Microsoft Kinect PC Support Promises Enhancements to Augmented Reality, Human-Machine Communication


The Microsoft Kinect system heralded a whole-new-way to control gaming consoles, but it became immediately obvious that it was much more than that. Within months of its release software engineers of every stripe saw its potential as a system for turning the human body into a controller and permitting more emotive reactions in the realm of machine-human communication.

It did take Microsoft a few months to warm up to the idea (with a little bit of a stumble on the way) but the company seemed to realize that it was better to work with the fans of the product instead of against them. With that, a new era of how Kinect could be used was born and Microsoft even opened up a research center dedicated to augmented reality and using the Kinect to produce a better machine-human landscape.

On this same theme, Microsoft has continued this dedication with further support for the Kinect PC SDK and integration into Windows 8 and desktop navigation.

“We have a skeletal model of the human hand and we will literally just say ‘Here’s the base pose’ now perturb it. It just uses randomization on all of the joints, knowing how the joints are allowed to move, moves them around in space and generates as many images as we need,” said Chris O’Prey, a Microsoft senior development engineer who is one of the builders of the system, said in a quote to ZDNet.

“It generates images that look like they’ve come from a Kinect, with the right noise, depth and image aspects. That’s what we use to build our machine learning processes and because we can do that we can build a classifier [for a gesture] in the space of about a day.”

Microsoft has also added software to track the hand’s position 70 to 90 percent of the time relative to the desktop and the keyboard–higher than the usual machine learning bracket of 60 – 65 percent. It uses highly developed algorithms of Kinect but the researchers been augmenting the process further.

“We designed a way of looking at body parts, as well as body poses at the same time. Rather than just saying ‘Here’s your arm and here’s your hand’. What its saying is ‘here’s your arm, here’s your hand and by the way the hand’s fingers are splayed and pointing downwards’.”

In addition to switching between applications and the use of gestures of the body, hands and arms, the Kinect technology would also be possible to realize interaction systems available for people with disabilities.

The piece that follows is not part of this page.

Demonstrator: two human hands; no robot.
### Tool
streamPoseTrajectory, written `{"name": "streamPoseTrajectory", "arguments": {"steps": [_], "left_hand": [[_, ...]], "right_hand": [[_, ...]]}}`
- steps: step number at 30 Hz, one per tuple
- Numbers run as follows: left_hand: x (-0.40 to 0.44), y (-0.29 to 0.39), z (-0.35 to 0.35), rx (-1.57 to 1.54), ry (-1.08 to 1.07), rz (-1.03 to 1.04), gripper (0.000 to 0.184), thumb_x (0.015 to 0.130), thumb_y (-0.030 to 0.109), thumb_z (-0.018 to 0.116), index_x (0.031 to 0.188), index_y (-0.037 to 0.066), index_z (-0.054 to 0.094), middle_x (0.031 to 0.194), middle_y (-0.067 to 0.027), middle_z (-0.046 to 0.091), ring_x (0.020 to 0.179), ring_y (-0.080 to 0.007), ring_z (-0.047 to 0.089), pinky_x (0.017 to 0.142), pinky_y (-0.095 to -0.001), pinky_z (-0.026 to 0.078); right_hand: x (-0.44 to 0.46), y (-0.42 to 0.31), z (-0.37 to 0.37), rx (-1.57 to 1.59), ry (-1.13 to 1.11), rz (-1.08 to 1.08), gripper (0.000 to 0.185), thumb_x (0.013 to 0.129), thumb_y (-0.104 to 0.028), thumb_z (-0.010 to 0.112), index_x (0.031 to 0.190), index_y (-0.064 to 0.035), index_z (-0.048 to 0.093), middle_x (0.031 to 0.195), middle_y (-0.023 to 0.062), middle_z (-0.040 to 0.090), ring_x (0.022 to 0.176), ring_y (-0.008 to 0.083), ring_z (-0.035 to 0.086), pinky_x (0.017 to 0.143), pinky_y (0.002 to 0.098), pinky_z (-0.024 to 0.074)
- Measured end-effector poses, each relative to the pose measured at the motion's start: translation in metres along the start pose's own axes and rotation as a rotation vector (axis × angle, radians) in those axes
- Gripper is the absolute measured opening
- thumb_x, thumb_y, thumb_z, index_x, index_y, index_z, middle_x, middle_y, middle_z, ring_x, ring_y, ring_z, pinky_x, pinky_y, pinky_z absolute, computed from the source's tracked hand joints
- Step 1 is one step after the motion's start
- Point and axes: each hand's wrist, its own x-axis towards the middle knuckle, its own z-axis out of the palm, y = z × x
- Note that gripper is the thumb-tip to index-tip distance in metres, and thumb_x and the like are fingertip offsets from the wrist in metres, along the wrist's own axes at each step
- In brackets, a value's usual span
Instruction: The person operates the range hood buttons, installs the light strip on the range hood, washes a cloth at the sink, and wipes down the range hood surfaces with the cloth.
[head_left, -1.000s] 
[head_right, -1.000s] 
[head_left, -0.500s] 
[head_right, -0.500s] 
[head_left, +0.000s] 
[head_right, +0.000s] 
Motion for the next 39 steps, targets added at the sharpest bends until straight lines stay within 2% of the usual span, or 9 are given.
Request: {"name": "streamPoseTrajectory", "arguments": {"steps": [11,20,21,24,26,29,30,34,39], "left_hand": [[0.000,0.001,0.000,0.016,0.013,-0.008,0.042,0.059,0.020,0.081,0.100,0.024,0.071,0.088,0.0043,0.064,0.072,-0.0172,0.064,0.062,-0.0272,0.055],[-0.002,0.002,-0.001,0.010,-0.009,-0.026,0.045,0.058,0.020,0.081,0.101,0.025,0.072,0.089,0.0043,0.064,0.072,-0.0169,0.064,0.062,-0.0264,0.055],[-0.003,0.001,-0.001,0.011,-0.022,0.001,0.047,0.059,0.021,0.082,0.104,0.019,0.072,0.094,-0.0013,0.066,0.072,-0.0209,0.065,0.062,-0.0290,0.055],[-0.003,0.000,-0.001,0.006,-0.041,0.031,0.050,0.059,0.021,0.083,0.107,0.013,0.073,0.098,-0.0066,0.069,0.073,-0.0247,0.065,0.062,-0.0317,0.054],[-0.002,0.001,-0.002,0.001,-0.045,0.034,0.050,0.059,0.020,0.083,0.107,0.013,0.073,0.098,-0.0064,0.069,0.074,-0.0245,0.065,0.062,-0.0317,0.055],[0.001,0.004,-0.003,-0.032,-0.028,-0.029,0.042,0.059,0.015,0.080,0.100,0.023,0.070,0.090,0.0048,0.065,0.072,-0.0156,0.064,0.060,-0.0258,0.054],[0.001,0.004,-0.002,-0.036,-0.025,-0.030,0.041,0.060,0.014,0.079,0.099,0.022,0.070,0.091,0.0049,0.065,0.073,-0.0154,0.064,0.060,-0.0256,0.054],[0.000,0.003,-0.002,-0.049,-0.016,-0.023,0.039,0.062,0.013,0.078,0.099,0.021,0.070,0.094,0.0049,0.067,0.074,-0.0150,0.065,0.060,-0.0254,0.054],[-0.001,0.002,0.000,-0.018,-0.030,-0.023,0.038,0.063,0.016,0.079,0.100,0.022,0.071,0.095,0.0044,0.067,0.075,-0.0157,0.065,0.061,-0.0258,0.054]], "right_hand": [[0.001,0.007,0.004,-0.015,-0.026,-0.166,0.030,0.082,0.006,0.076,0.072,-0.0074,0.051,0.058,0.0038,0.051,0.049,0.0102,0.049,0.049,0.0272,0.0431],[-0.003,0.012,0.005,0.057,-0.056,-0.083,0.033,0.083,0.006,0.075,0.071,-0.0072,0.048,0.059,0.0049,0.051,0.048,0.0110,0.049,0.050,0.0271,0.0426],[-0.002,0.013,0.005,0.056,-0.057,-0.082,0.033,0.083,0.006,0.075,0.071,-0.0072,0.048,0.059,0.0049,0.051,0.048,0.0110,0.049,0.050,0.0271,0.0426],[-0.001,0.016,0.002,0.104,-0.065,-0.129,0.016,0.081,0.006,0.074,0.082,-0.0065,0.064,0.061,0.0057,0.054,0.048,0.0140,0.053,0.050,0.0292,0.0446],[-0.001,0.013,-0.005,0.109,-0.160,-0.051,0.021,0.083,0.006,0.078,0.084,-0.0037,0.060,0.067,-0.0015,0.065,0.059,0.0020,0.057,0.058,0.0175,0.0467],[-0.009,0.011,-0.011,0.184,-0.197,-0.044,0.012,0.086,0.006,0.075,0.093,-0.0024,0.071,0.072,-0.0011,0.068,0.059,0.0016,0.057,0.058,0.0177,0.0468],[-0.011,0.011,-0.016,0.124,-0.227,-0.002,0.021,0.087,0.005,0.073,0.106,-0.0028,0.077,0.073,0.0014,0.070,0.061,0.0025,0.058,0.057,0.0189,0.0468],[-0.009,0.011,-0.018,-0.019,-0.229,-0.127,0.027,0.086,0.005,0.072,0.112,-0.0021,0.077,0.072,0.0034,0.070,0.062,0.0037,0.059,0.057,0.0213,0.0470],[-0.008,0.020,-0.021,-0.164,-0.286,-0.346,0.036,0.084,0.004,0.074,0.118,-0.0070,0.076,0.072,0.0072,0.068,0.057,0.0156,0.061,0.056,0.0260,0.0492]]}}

The future of augmented reality and machine-human communications

Gesture control is all part of user experience (or UX) which is part of the essential of user interface. In a previous quote, Microsoft researchers have said that they do not want to develop something like the Minority Report interface (a precise, in-air holographic gesture control) but instead produce something that augments other forms of control. Keyboard and mouse would still be a major component of computing; but a user might be able to scroll, change windows, zoom, or do other simple tasks with a simple gesture without having to hotkey or reach for the mouse.

Hands free has other applications and 3rd party developers could move into them readily (especially since Microsoft has gotten out of the way with the SDK and the acceptance of the MAKER community.)

In this area happens to be the user experience of users with disabilities. Keyboards, mice, and other controllers that require fine finger movements could be a problem for individuals with carpal tunnel. A gesture control that can take gross movements of hands and arms and translate those into controls could greatly reduce the stress computing has on people whose hands don’t need to suffer from further repeated stress related injuries.

Individuals without much control over their limbs could also use a Kinect-interface to make better use of head movements to control computers or even other machines around the house.

The potential is almost limitless and the community trying out the capabilities of the Kinect SDK continues to mature.